Buenos administradores de las riquezas de este mundo:

Lucas 16:11  Pues si en las riquezas injustas no fuisteis fieles,  ¿quién os confiará lo verdadero?


El Señor nos insta a hacer tesoros en el cielo donde ni la polilla ni el orín corrompen, y donde los ladrones no minan ni hurtan. (Mateo 6:19-20), pues las riquezas de este siglo no tienen valor alguno en el reino de los cielos, simplemente son vanidad.  Sin embargo, como habitantes de este mundo debemos aprender a administrar correctamente sus riquezas.


Jesús era un excelente administrador de las riquezas de este mundo, pues después de hacer el milagro de alimentar a cinco mil hombres con solamente cinco panes de cebada y dos pececillos, mandó a Sus discípulos a recoger los pedazos que sobraron para que no se perdiera nada (Juan 6:12)… al Señor no le gusta el desperdicio; así mismo, pagó sus impuestos cuando tenía que hacerlo (Mateo 17:27) y nos ordenó que además de pagar lo que correspondía a la ley de los hombres, también deberíamos de ser responsables de dar a Dios lo que era de Dios (Lucas 20:25).

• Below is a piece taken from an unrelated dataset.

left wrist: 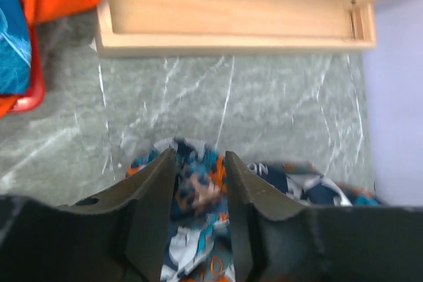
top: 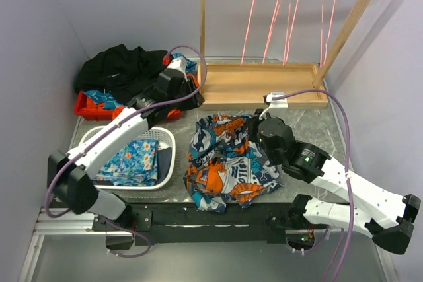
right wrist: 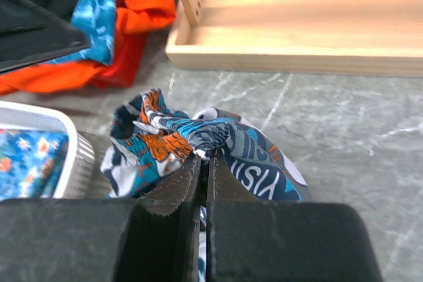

Por lo tanto la Palabra nos está enseñando que debemos aprender a no malgastar los recursos sin desperdiciarlos, ni derrocharlos, que tenemos que pagar nuestros impuestos y sobre todo también nuestros diezmos; que debemos ser fieles con las riquezas injustas y el Señor nos recompensará con aquellas riquezas eternas, pues habremos demostrado que somos capaces de utilizarlas sabiamente, en otras palabras, debemos aprender a administrar sabiamente las riquezas de este mundo como entrenamiento para el reino de los cielos.